To do: Restate all the data word for word, leaving nothing out.

Recorded information:
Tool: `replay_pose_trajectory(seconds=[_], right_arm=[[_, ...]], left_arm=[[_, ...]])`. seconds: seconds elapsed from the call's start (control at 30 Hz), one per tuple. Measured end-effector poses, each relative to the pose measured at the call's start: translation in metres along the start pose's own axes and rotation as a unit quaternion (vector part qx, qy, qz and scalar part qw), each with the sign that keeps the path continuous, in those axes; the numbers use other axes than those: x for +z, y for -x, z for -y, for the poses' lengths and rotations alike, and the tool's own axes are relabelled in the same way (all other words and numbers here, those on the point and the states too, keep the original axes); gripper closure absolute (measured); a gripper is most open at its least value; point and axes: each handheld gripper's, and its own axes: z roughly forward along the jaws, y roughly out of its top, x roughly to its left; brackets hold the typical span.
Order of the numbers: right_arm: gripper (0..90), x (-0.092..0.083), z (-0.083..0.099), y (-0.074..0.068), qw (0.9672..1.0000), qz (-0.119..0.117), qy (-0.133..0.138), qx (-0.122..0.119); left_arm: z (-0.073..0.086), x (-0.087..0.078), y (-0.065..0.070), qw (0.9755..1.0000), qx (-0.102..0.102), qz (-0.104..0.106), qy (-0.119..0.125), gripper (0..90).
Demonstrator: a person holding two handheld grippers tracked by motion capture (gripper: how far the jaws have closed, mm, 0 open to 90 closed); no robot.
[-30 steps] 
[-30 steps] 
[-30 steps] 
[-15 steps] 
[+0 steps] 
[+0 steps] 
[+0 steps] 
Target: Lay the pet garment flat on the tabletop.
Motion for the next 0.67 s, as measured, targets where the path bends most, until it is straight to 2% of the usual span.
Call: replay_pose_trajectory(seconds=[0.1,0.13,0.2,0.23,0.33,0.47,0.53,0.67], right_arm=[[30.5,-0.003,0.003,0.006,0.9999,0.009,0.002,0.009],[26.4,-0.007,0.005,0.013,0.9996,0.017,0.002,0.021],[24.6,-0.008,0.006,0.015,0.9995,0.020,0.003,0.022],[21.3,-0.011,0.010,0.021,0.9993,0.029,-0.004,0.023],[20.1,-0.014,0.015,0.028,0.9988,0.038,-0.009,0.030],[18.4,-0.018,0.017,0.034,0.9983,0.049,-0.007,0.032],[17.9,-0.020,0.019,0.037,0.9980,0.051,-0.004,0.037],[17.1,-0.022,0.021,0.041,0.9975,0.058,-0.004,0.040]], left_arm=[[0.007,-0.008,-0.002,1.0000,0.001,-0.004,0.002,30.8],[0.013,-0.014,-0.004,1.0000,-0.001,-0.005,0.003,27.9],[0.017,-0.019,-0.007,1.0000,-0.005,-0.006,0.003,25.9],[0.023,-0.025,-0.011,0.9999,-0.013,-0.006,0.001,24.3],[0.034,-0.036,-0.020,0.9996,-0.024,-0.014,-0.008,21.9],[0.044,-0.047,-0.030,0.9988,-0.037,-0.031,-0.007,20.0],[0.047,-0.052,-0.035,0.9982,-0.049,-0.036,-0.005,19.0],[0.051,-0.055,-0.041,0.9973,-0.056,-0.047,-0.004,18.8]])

Result for this exercise:
Tool: `replay_pose_trajectory(seconds=[_], right_arm=[[_, ...]], left_arm=[[_, ...]])`. seconds: seconds elapsed from the call's start (control at 30 Hz), one per tuple. Measured end-effector poses, each relative to the pose measured at the call's start: translation in metres along the start pose's own axes and rotation as a unit quaternion (vector part qx, qy, qz and scalar part qw), each with the sign that keeps the path continuous, in those axes; the numbers use other axes than those: x for +z, y for -x, z for -y, for the poses' lengths and rotations alike, and the tool's own axes are relabelled in the same way (all other words and numbers here, those on the point and the states too, keep the original axes); gripper closure absolute (measured); a gripper is most open at its least value; point and axes: each handheld gripper's, and its own axes: z roughly forward along the jaws, y roughly out of its top, x roughly to its left; brackets hold the typical span.
Order of the numbers: right_arm: gripper (0..90), x (-0.092..0.083), z (-0.083..0.099), y (-0.074..0.068), qw (0.9672..1.0000), qz (-0.119..0.117), qy (-0.133..0.138), qx (-0.122..0.119); left_arm: z (-0.073..0.086), x (-0.087..0.078), y (-0.065..0.070), qw (0.9755..1.0000), qx (-0.102..0.102), qz (-0.104..0.106), qy (-0.119..0.125), gripper (0..90).
Demonstrator: a person holding two handheld grippers tracked by motion capture (gripper: how far the jaws have closed, mm, 0 open to 90 closed); no robot.
[-30 steps] 
[-30 steps] 
[-30 steps] 
[-15 steps] 
[+0 steps] 
[+0 steps] 
[+0 steps] 
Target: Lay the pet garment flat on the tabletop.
Motion for the next 0.67 s, as measured, targets where the path bends most, until it is straight to 2% of the usual span.
Call: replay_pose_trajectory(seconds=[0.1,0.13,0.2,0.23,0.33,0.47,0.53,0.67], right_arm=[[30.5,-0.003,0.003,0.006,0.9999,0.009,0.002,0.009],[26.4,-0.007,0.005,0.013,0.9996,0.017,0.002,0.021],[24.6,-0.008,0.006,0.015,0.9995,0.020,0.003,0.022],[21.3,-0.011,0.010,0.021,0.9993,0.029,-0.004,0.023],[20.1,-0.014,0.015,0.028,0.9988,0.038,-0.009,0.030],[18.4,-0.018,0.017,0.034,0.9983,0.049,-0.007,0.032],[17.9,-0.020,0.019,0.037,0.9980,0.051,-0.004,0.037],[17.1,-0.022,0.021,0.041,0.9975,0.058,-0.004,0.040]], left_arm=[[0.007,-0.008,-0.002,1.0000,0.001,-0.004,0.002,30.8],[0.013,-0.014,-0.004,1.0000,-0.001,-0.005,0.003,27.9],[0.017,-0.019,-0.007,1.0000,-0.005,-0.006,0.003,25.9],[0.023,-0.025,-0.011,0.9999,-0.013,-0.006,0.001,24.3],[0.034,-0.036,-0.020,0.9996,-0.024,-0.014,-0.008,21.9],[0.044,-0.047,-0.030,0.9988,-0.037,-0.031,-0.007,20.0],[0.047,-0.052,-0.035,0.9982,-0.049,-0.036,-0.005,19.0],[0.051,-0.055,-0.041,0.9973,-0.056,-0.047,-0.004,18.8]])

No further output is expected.